Abstract 299: Blockade of Toll-like Receptor 4 During Acute Lipopolysaccharide Treatment Preserves Afferent Arteriolar Autoregulatory Behavior.

Abstract

Lipopolysaccharide (LPS), a component of the bacterial wall of gram-negative bacteria is a ligand for toll-like receptor 4 (TLR4).
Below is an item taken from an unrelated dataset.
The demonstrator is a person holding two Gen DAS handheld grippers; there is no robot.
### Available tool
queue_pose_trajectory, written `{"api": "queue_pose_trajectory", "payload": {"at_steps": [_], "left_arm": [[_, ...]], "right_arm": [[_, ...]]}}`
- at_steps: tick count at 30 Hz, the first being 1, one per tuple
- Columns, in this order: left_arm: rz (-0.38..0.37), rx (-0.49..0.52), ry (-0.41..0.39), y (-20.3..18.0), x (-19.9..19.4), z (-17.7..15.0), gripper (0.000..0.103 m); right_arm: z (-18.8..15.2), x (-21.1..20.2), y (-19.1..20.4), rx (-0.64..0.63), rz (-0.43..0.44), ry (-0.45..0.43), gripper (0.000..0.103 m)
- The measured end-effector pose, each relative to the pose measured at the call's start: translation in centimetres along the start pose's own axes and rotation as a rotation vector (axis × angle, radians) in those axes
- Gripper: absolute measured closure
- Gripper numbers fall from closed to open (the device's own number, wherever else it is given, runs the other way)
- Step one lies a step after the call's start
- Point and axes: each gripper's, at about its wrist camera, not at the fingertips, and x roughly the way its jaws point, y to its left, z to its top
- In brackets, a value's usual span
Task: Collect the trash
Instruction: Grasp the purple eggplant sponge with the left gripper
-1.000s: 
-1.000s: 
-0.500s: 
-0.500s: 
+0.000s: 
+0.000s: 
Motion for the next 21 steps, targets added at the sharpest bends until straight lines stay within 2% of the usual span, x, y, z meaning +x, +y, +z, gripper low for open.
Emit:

Immune system activation and generation of reactive oxygen species (ROS) is linked to blunted renal autoregulatory behavior. Accordingly, we hypothesize that blockade of TLR4 during acute LPS treatment preserves afferent arteriolar autoregulatory behavior. Rats received a bolus injection of LPS (1 mg/kg i.p.) and were treated with either anti-TLR4 antibody (1μg; i.p.) or TLR4 receptor antagonist (LPS-RS; 5mg; i.p.). Kidneys were harvested 4 hours later for juxtamedullary nephron studies. Autoregulatory behavior was assessed in these groups by increasing perfusion pressure in 15 mmHg increments from 65 to 170 mmHg. In control kidneys, afferent arteriolar diameter decreased by 29 ± 5% when perfusion pressure was increased from 65 to 170 mmHg. LPS alone (4 hrs.) significantly blunted the autoregulatory response such that afferent arteriolar diameter remains essentially unchanged between 65 (12.4 ± 0.9 μm) and 170 mmHg (12.7 ± 1.2 μm). In kidneys co-treated with LPS and anti-TLR4 antibody, afferent arteriolar diameter decreased by 26 ± 6% (P < 0.05; n=6) during increments in perfusion pressure from 65 to 170mmHg. In kidneys co-treated with LPS and the TLR4 receptor antagonist, LPS-RS, afferent arteriolar diameter decreased by 24 ± 5% (P < 0.05; n=4) over the same pressure range, indicating preservation of pressure-induced vasoconstriction. Reactive oxygen species play a role in blunting rat afferent arteriolar autoregulatory resistance adjustments. Therefore, we assessed autoregulatory behavior in LPS treated kidneys during acute exposure to the superoxide dismutase mimetic, Tempol (10-6 mol/L). In these kidneys, afferent arteriolar diameter decreased by 28 ± 3% (P < 0.05; n=6) indicating restoration of autoregulatory capability. These data indicate that LPS treatment induces TLR4 activation, and stimulates ROS generation. Blocking TLR4 with anti-TLR4 antibody or LPS-RS or scavenging ROS with Tempol preserves and restores afferent arteriolar autoregulatory behavior suggesting that blockade of TLR4 may open novel therapeutic targets for inflammatory kidney disease.